CodeGen icon indicating copy to clipboard operation
CodeGen copied to clipboard

[BUG] CodeGen 2.5 Tokenizer cannot be initialized anymore

Open AlEscher opened this issue 1 year ago • 6 comments

The code from https://huggingface.co/Salesforce/codegen25-7b-multi_P#causal-sampling-code-autocompletion and https://github.com/salesforce/CodeGen/tree/main/codegen25#sampling does not work currently.
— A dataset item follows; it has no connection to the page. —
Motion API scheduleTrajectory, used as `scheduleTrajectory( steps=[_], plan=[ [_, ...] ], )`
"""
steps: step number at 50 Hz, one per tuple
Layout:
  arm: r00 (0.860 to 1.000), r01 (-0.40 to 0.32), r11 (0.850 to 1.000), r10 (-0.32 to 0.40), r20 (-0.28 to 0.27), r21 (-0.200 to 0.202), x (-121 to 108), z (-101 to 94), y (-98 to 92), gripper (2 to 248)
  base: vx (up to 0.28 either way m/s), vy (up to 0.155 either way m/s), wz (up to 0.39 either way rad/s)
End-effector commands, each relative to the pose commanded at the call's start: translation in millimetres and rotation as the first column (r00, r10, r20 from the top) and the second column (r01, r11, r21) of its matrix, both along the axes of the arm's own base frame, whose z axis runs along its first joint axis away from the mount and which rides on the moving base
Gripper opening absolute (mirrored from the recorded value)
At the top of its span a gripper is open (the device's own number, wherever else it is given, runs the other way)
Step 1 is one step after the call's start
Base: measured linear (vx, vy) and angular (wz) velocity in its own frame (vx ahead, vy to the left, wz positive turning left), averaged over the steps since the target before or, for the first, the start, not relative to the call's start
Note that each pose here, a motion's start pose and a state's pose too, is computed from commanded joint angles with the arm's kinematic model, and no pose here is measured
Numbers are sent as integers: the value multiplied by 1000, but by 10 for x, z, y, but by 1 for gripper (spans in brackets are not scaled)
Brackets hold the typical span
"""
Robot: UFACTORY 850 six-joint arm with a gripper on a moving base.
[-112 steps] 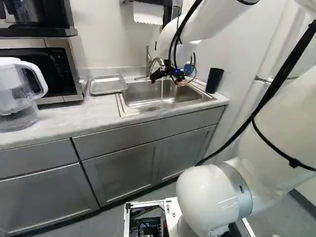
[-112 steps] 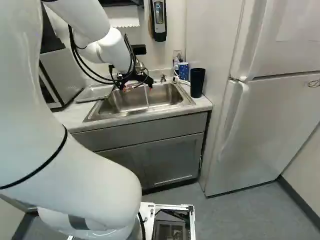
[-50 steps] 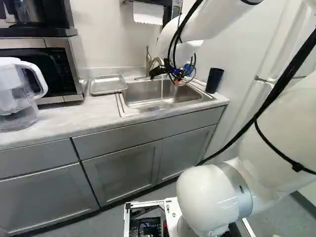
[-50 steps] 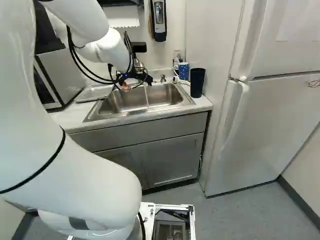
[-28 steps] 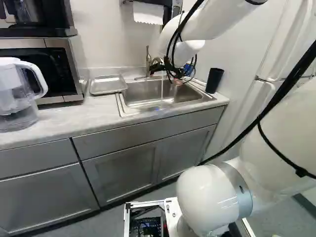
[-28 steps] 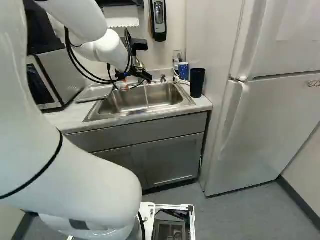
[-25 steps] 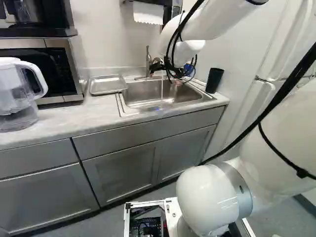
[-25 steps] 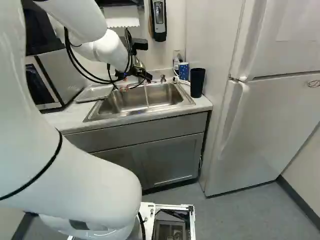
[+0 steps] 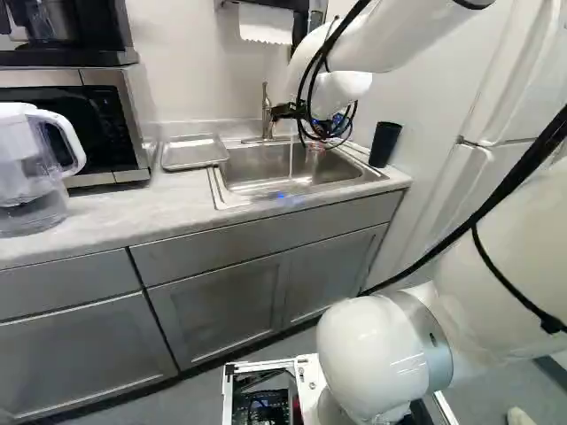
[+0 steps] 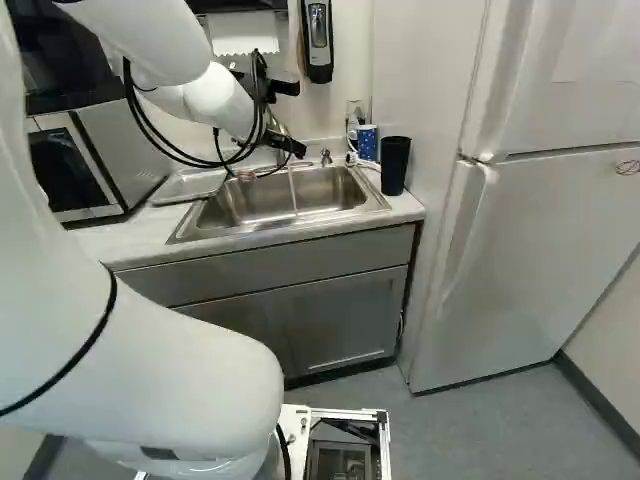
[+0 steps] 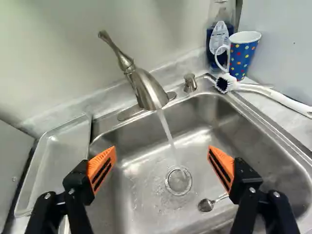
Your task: Rinse the cup and place it in the tray
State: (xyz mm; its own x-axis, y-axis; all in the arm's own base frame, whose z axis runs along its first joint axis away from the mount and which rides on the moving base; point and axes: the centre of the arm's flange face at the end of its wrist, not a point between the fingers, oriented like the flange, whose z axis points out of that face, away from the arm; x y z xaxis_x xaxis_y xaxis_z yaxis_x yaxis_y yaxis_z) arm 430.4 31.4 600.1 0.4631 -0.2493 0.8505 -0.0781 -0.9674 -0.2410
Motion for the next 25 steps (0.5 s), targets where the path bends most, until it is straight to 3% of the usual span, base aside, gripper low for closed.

Creating the tokenizer like

tokenizer = AutoTokenizer.from_pretrained("Salesforce/codegen25-7b-mono", trust_remote_code=True)
# or
tokenizer = AutoTokenizer.from_pretrained("Salesforce/codegen25-7b-multi", trust_remote_code=True)

gives an error:

Traceback (most recent call last):
  File "C:\teamscale\teamscale\server\com.teamscale.service\src\main\resources\com\teamscale\service\testimpact\embeddings_prioritization\ml\code_gen_embedder.py", line 4, in <module>
    tokenizer = AutoTokenizer.from_pretrained("Salesforce/codegen25-7b-multi", trust_remote_code=True)
                ^^^^^^^^^^^^^^^^^^^^^^^^^^^^^^^^^^^^^^^^^^^^^^^^^^^^^^^^^^^^^^^^^^^^^^^^^^^^^^^^^^^^^^
  File "C:\Users\Alessandro\AppData\Local\Programs\Python\Python312\Lib\site-packages\transformers\models\auto\tokenization_auto.py", line 905, in from_pretrained
    return tokenizer_class.from_pretrained(
           ^^^^^^^^^^^^^^^^^^^^^^^^^^^^^^^^
  File "C:\Users\Alessandro\AppData\Local\Programs\Python\Python312\Lib\site-packages\transformers\tokenization_utils_base.py", line 2213, in from_pretrained
    return cls._from_pretrained(
           ^^^^^^^^^^^^^^^^^^^^^
  File "C:\Users\Alessandro\AppData\Local\Programs\Python\Python312\Lib\site-packages\transformers\tokenization_utils_base.py", line 2447, in _from_pretrained
    tokenizer = cls(*init_inputs, **init_kwargs)
                ^^^^^^^^^^^^^^^^^^^^^^^^^^^^^^^^
  File "C:\Users\Alessandro\.cache\huggingface\modules\transformers_modules\Salesforce\codegen25-7b-multi\0bdf3f45a09e4f53b333393205db1388634a0e2e\tokenization_codegen25.py", line 136, in __init__
    super().__init__(
  File "C:\Users\Alessandro\AppData\Local\Programs\Python\Python312\Lib\site-packages\transformers\tokenization_utils.py", line 435, in __init__
    super().__init__(**kwargs)
  File "C:\Users\Alessandro\AppData\Local\Programs\Python\Python312\Lib\site-packages\transformers\tokenization_utils_base.py", line 1592, in __init__
    raise AttributeError(f"{key} conflicts with the method {key} in {self.__class__.__name__}")
AttributeError: add_special_tokens conflicts with the method add_special_tokens in CodeGen25Tokenizer

I have installed tiktoken==0.8.0 as installation of tiktoken==0.4.0 via pip fails.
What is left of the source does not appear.